====== Data for the task ======
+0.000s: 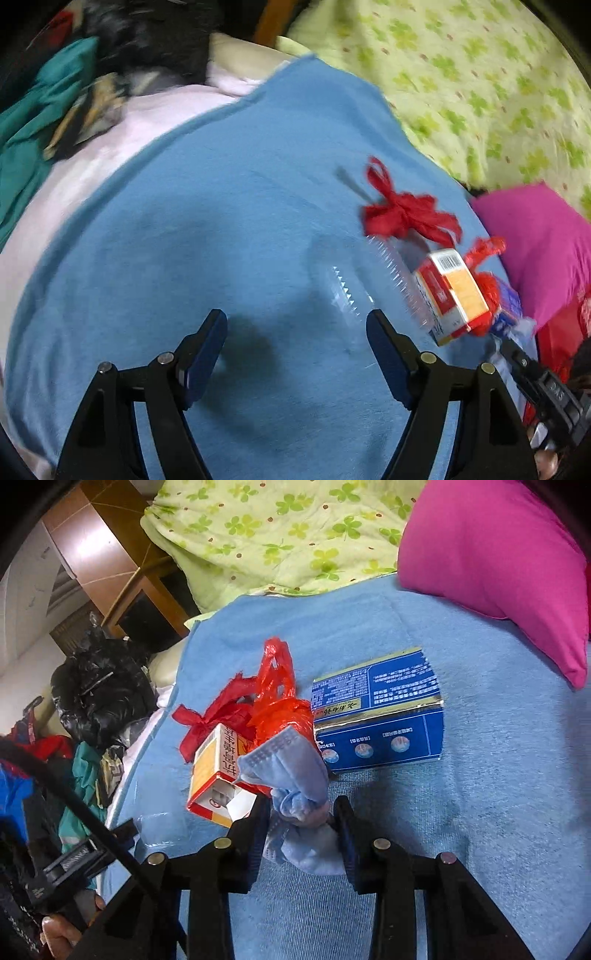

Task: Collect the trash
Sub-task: 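Grasp the clear plastic tray with the left tool while the right tool holds the blue cloth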

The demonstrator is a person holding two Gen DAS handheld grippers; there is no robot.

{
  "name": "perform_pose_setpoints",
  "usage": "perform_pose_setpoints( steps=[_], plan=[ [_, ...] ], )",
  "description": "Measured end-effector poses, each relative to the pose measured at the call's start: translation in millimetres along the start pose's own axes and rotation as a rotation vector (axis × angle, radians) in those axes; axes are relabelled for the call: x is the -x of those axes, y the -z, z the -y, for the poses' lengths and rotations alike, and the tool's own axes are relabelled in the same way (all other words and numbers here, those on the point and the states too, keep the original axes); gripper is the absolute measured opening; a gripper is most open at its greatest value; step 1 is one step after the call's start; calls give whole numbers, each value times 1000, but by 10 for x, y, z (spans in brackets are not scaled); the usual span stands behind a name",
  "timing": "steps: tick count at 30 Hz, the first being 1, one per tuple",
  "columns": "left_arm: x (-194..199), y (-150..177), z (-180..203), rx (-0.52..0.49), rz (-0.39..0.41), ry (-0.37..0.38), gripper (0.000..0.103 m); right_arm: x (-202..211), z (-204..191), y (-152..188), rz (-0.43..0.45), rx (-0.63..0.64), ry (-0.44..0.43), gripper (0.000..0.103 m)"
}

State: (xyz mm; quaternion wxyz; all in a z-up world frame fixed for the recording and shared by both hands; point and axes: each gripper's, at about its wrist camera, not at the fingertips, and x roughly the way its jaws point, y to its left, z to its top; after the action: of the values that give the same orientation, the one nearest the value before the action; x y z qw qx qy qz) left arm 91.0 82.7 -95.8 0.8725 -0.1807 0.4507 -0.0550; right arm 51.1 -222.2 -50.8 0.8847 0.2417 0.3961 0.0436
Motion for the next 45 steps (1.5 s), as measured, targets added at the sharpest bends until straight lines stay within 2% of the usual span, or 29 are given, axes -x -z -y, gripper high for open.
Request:
perform_pose_setpoints(
  steps=[2, 5, 9, 12, 14, 19, 20, 21, 22, 24, 27, 31, 39, 45],
  plan=[
    [118, -3, -33, 20, 50, 12, 78, 73, 19, 1, 12, -3, -4, 38],
    [245, 9, 83, -21, 125, 26, 78, 195, 68, 3, 29, -7, -8, 38],
    [256, 47, 413, -131, 159, 69, 79, 330, 129, 18, 45, -5, -10, 38],
    [141, 82, 656, -200, 140, 51, 80, 403, 168, 26, 55, -5, -7, 38],
    [28, 74, 783, -233, 122, 8, 80, 438, 195, 34, 58, -10, -6, 38],
    [-197, 91, 803, -222, 66, -93, 79, 539, 257, 44, 72, -16, -18, 38],
    [-225, 105, 765, -209, 46, -89, 78, 568, 270, 48, 78, -15, -22, 38],
    [-255, 99, 732, -193, 30, -75, 66, 606, 281, 51, 84, -14, -27, 38],
    [-277, 91, 684, -174, 11, -60, 61, 632, 300, 58, 86, -13, -29, 38],
    [-270, 79, 612, -149, 8, -39, 61, 695, 327, 69, 93, -12, -33, 38],
    [-203, 101, 586, -159, 30, -40, 56, 780, 363, 79, 107, -8, -31, 38],
    [-26, 137, 622, -181, 80, -7, 55, 927, 385, 81, 145, 2, -41, 38],
    [449, 367, 941, -344, 253, 29, 55, 1331, 405, 82, 256, 37, -53, 38],
    [568, 617, 1302, -442, 261, 41, 55, 1621, 460, 94, 330, 63, -40, 38]
  ],
)
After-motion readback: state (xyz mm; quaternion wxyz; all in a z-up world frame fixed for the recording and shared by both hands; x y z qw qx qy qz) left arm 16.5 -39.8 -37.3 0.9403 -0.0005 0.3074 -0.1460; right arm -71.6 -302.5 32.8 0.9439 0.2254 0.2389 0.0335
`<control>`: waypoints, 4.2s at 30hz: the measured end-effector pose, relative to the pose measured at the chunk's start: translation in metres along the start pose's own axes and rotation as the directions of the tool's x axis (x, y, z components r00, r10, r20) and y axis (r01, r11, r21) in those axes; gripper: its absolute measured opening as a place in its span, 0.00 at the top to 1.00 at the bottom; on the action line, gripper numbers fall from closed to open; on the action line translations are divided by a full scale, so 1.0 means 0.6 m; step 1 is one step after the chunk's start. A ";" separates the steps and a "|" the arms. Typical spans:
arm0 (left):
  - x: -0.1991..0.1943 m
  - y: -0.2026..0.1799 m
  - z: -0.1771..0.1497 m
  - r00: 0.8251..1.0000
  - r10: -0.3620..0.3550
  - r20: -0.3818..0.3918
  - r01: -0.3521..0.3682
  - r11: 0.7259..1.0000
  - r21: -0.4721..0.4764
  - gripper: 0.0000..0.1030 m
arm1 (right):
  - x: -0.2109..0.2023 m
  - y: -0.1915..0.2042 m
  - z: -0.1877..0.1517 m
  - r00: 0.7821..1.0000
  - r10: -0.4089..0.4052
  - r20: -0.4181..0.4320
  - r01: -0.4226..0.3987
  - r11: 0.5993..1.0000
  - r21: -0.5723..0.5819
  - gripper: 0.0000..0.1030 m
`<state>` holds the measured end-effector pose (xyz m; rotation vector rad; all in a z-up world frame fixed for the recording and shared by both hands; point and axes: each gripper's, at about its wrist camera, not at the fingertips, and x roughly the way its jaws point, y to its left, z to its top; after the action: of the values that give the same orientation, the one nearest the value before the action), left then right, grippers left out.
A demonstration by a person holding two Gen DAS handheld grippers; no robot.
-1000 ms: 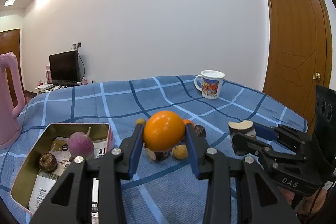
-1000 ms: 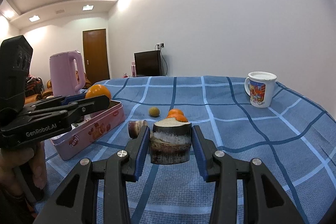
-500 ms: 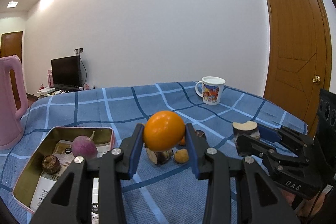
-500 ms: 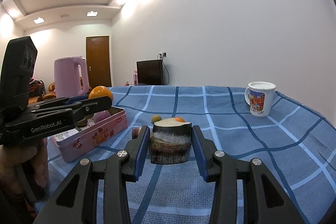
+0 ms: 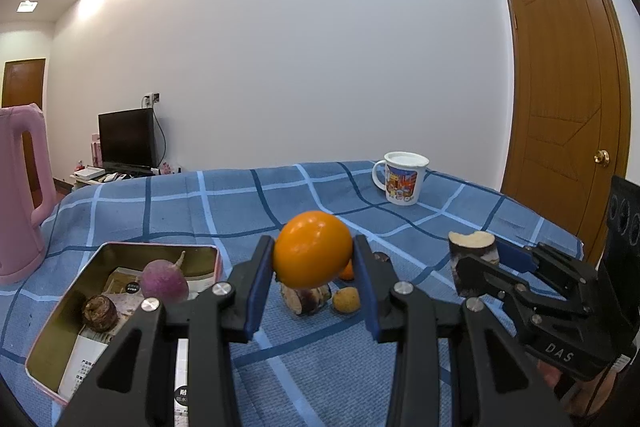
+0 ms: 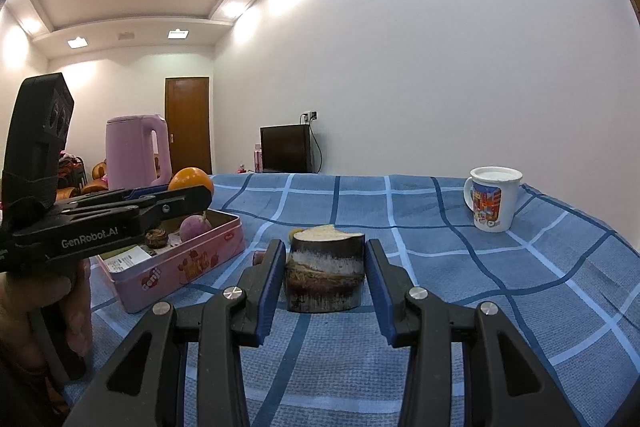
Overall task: Organize fruits
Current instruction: 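Lift the orange and taro piece and carry both toward the tin box, then lower the orange and taro piece into the tin box and open both tools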
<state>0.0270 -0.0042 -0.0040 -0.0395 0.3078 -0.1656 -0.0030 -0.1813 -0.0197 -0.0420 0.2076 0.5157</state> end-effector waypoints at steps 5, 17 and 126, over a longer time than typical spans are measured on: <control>-0.002 0.002 -0.001 1.000 0.001 -0.006 -0.001 1.000 -0.006 0.61 | 0.000 0.002 0.003 1.000 -0.010 -0.005 0.010 1.000 -0.009 0.59; -0.014 0.038 -0.005 0.998 0.042 -0.053 -0.044 0.998 -0.033 0.61 | 0.005 0.007 0.035 0.999 0.005 -0.046 -0.004 1.000 0.024 0.59; 0.000 0.256 -0.047 0.888 0.252 -0.385 -0.314 0.943 -0.107 0.60 | 0.263 0.280 0.043 0.858 0.259 -0.444 -0.332 0.939 -0.094 0.59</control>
<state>0.0424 0.1471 -0.0409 -0.1294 0.6977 0.1500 0.0528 0.0435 -0.0249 -0.2948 0.6082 0.8320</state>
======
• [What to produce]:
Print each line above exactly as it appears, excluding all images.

• [Result]:
+0.000s: 

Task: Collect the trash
Sub-task: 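Grasp the clear plastic tray with the left tool while the right tool holds the blue cloth
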
The demonstrator is a person holding two Gen DAS handheld grippers; there is no robot.

{
  "name": "perform_pose_setpoints",
  "usage": "perform_pose_setpoints( steps=[_], plan=[ [_, ...] ], )",
  "description": "Measured end-effector poses, each relative to the pose measured at the call's start: translation in millimetres along the start pose's own axes and rotation as a rotation vector (axis × angle, radians) in those axes; axes are relabelled for the call: x is the -x of those axes, y the -z, z the -y, for the poses' lengths and rotations alike, and the tool's own axes are relabelled in the same way (all other words and numbers here, those on the point and the states too, keep the original axes); gripper is the absolute measured opening; a gripper is most open at its greatest value; step 1 is one step after the call's start; calls give whole numbers, each value times 1000, but by 10 for x, y, z (spans in brackets are not scaled); the usual span stands behind a name",
  "timing": "steps: tick count at 30 Hz, the first being 1, one per tuple",
  "columns": "left_arm: x (-194..199), y (-150..177), z (-180..203), rx (-0.52..0.49), rz (-0.39..0.41), ry (-0.37..0.38), gripper (0.000..0.103 m); right_arm: x (-202..211), z (-204..191), y (-152..188), rz (-0.43..0.45), rx (-0.63..0.64), ry (-0.44..0.43), gripper (0.000..0.103 m)"
}

State: (xyz mm; quaternion wxyz; all in a z-up world frame fixed for the recording and shared by both hands; point and axes: each gripper's, at about its wrist camera, not at the fingertips, and x roughly the way its jaws point, y to its left, z to its top; after the action: of the values that give the same orientation, the one nearest the value before the action; x y z qw qx qy qz) left arm 91.0 82.7 -95.8 0.8725 -0.1807 0.4507 -0.0550; right arm 51.1 -222.2 -50.8 0.8847 0.2417 0.3961 0.0436
Motion for the next 45 steps (1.5 s), as measured, targets added at the sharpest bends until straight lines stay within 2% of the usual span, or 29 are given, axes -x -z -y, gripper high for open.
Request:
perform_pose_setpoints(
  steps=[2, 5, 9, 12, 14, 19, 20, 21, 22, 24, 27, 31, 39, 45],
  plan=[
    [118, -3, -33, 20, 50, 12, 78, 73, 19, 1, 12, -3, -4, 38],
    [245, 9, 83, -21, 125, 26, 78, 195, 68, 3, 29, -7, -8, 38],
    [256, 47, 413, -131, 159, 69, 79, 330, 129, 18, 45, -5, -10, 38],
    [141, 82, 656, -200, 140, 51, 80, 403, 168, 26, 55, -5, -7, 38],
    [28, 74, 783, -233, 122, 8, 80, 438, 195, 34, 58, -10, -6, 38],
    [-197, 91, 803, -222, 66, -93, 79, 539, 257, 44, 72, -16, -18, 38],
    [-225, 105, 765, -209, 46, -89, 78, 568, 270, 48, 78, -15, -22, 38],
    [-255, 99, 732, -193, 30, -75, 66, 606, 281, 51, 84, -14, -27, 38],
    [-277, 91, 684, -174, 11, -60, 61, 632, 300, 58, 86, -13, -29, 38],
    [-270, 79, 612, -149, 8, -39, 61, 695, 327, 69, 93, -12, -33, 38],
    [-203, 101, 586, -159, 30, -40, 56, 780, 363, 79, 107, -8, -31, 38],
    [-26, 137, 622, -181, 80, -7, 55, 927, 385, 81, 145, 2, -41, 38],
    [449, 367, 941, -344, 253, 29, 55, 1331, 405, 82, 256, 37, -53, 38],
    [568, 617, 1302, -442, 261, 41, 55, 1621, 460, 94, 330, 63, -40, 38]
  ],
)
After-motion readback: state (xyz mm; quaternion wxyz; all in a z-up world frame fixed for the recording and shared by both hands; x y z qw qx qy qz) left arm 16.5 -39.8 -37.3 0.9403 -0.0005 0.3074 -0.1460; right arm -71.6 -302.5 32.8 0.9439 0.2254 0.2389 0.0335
`<control>`: waypoints, 4.2s at 30hz: the measured end-effector pose, relative to the pose measured at the chunk's start: translation in metres along the start pose's own axes and rotation as the directions of the tool's x axis (x, y, z components r00, r10, r20) and y axis (r01, r11, r21) in those axes; gripper: its absolute measured opening as a place in its span, 0.00 at the top to 1.00 at the bottom; on the action line, gripper numbers fall from closed to open; on the action line translations are divided by a full scale, so 1.0 means 0.6 m; step 1 is one step after the chunk's start. A ";" separates the steps and a "|" the arms. Typical spans:
arm0 (left):
  - x: -0.1991..0.1943 m
  - y: -0.2026..0.1799 m
  - z: -0.1771..0.1497 m
  - r00: 0.8251..1.0000
  - r10: -0.3620..0.3550
  - r20: -0.3818..0.3918
  - r01: -0.3521..0.3682
  - r11: 0.7259..1.0000
  - r21: -0.4721..0.4764
  - gripper: 0.0000..0.1030 m
arm1 (right):
  - x: -0.2109..0.2023 m
  - y: -0.1915..0.2042 m
  - z: -0.1877..0.1517 m
  - r00: 0.7821..1.0000
  - r10: -0.4089..0.4052
  - r20: -0.4181..0.4320
  - r01: -0.4226..0.3987
  - r11: 0.5993..1.0000
  - r21: -0.5723..0.5819
  - gripper: 0.0000..0.1030 m
`<state>` holds the measured end-effector pose (xyz m; rotation vector rad; all in a z-up world frame fixed for the recording and shared by both hands; point and axes: each gripper's, at about its wrist camera, not at the fingertips, and x roughly the way its jaws point, y to its left, z to its top; after the action: of the values that give the same orientation, the one nearest the value before the action), left then right, grippers left out.
A demonstration by a person holding two Gen DAS handheld grippers; no robot.
-1000 ms: 
-1000 ms: 
-500 ms: 
-500 ms: 
+0 ms: 
+0 ms: 
Overall task: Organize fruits
Current instruction: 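Lift the orange and taro piece and carry both toward the tin box, then lower the orange and taro piece into the tin box and open both tools
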<state>0.0270 -0.0042 -0.0040 -0.0395 0.3078 -0.1656 -0.0030 -0.1813 -0.0197 -0.0420 0.2076 0.5157</state> end-effector waypoints at steps 5, 17 and 126, over a longer time than typical spans are measured on: <control>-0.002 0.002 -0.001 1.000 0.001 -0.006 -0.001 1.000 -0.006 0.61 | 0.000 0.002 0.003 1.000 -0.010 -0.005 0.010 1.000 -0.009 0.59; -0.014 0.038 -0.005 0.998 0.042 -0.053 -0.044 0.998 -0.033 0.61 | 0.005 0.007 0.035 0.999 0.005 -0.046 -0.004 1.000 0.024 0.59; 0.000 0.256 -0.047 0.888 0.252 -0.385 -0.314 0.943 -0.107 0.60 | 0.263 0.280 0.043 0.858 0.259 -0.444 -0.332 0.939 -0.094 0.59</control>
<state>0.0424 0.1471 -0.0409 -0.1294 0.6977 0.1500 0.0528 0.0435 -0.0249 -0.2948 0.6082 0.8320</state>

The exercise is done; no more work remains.